START MATERIAL PROVIDED
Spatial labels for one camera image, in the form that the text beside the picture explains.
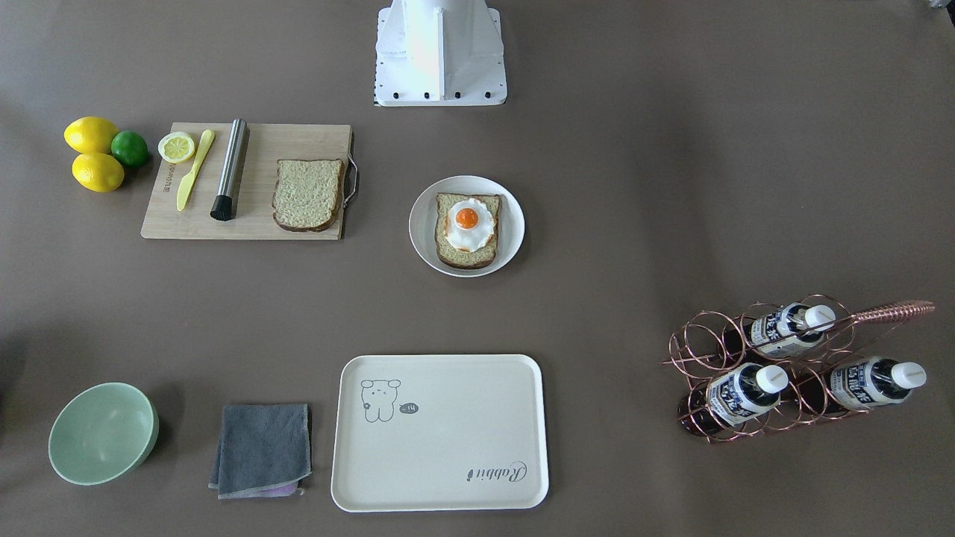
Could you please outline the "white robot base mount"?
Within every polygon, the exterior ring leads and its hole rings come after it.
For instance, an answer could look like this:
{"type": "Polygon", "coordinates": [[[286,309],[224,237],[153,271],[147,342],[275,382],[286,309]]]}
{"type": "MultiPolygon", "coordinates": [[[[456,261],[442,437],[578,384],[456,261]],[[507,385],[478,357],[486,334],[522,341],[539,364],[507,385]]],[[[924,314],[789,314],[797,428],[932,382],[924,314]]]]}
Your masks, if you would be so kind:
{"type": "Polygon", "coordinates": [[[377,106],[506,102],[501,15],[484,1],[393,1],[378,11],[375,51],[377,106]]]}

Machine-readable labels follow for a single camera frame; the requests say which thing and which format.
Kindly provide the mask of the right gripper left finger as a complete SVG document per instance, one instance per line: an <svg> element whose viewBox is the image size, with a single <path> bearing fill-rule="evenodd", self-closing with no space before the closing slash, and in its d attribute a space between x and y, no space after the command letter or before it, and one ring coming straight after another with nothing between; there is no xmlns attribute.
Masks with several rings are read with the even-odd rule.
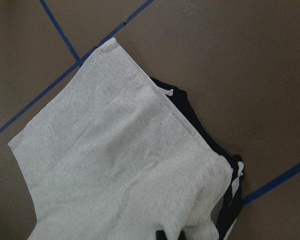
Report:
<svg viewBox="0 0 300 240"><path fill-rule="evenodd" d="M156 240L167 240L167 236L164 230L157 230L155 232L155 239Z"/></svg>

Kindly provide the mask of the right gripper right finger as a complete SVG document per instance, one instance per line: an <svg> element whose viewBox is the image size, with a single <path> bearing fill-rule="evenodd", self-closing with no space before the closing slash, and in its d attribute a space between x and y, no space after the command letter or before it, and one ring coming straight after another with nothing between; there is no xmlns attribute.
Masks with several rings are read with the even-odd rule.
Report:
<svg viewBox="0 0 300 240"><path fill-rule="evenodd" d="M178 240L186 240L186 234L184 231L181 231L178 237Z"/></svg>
END MATERIAL PROVIDED
ABOUT THIS TASK
Collect each line above holding the string "bearing".

SOLUTION
Kindly provide the mask of the right gripper left finger as a complete SVG document per instance, one instance per line: an <svg> element whose viewBox is the image size, with a single <path> bearing fill-rule="evenodd", self-closing with no space before the closing slash, and in its d attribute a space between x and y, no space after the command letter or before it, and one ring coming straight after another with nothing between; there is no xmlns attribute.
Kindly provide the mask of the right gripper right finger as a complete SVG document per instance, one instance per line: an <svg> element whose viewBox is the image size, with a single <path> bearing fill-rule="evenodd", self-closing with no space before the closing slash, and in its d attribute a space between x and y, no space after the command letter or before it, and one ring coming straight after another with nothing between; there is no xmlns attribute.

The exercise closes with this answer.